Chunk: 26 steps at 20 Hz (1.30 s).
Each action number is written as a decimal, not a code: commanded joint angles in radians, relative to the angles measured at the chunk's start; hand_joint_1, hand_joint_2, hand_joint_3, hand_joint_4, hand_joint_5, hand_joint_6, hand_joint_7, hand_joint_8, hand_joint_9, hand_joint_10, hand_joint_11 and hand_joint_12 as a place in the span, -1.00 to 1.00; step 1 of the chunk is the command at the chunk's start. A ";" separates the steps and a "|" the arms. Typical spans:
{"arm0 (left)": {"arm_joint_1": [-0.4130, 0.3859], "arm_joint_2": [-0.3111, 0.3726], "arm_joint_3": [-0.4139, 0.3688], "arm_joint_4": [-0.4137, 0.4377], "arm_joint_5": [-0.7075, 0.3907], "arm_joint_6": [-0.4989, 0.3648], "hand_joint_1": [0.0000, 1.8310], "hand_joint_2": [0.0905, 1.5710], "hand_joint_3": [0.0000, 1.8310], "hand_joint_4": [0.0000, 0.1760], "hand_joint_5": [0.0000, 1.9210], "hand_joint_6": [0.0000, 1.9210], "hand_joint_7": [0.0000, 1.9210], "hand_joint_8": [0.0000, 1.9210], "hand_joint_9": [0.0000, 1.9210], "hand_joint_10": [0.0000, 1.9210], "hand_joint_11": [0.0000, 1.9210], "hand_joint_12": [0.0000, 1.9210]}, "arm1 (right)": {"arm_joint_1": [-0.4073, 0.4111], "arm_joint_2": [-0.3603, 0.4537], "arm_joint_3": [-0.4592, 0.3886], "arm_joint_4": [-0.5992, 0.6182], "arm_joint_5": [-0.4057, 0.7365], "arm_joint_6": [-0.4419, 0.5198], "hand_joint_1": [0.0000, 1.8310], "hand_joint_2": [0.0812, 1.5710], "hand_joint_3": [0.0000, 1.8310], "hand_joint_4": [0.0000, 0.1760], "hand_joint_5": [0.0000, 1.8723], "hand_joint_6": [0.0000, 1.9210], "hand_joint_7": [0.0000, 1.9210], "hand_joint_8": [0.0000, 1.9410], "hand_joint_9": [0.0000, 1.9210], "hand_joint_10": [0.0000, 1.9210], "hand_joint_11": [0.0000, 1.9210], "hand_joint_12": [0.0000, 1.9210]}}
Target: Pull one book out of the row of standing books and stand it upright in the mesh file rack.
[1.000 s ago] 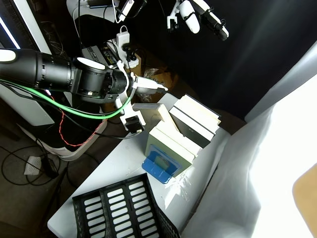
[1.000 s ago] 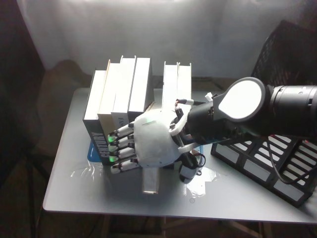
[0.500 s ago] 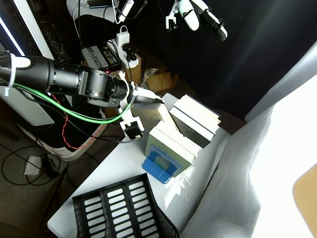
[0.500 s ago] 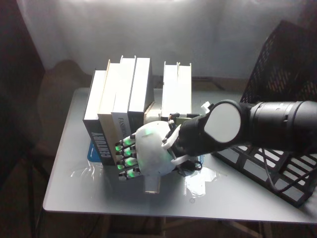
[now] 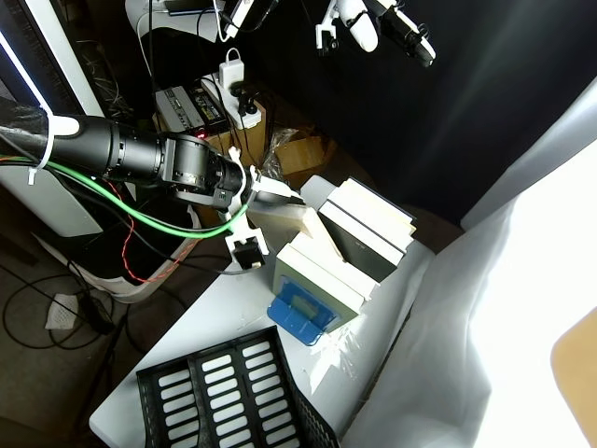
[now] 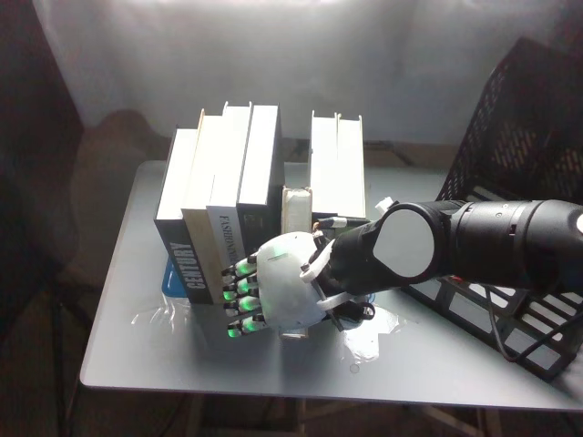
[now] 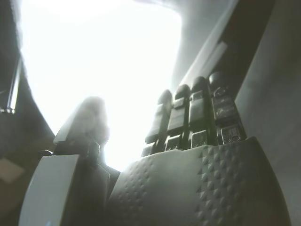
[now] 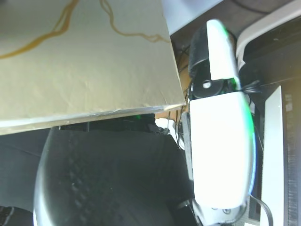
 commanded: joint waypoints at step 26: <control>-0.185 0.056 0.050 0.196 0.012 -0.005 -0.70 0.77 -1.00 -0.50 -0.94 -1.00 -1.00 -1.00 -1.00 -1.00 -1.00 -1.00 | 0.023 0.020 0.024 0.161 0.012 -0.133 0.27 0.08 -0.43 -1.00 -0.01 0.20 0.20 0.58 0.24 0.92 0.29 1.00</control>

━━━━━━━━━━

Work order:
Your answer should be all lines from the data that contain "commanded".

Exercise answer:
Each action number is written as a decimal, not a code: commanded joint angles in radians, relative to the angles measured at the chunk's start; hand_joint_1, hand_joint_2, hand_joint_3, hand_joint_4, hand_joint_5, hand_joint_6, hand_joint_7, hand_joint_8, hand_joint_9, hand_joint_10, hand_joint_11 and hand_joint_12 as a place in the span, -1.00 to 1.00; step 1 of the chunk is the command at the chunk's start. A ";" separates the steps and a "|" the arms. Typical spans:
 commanded: joint waypoints at step 26: <control>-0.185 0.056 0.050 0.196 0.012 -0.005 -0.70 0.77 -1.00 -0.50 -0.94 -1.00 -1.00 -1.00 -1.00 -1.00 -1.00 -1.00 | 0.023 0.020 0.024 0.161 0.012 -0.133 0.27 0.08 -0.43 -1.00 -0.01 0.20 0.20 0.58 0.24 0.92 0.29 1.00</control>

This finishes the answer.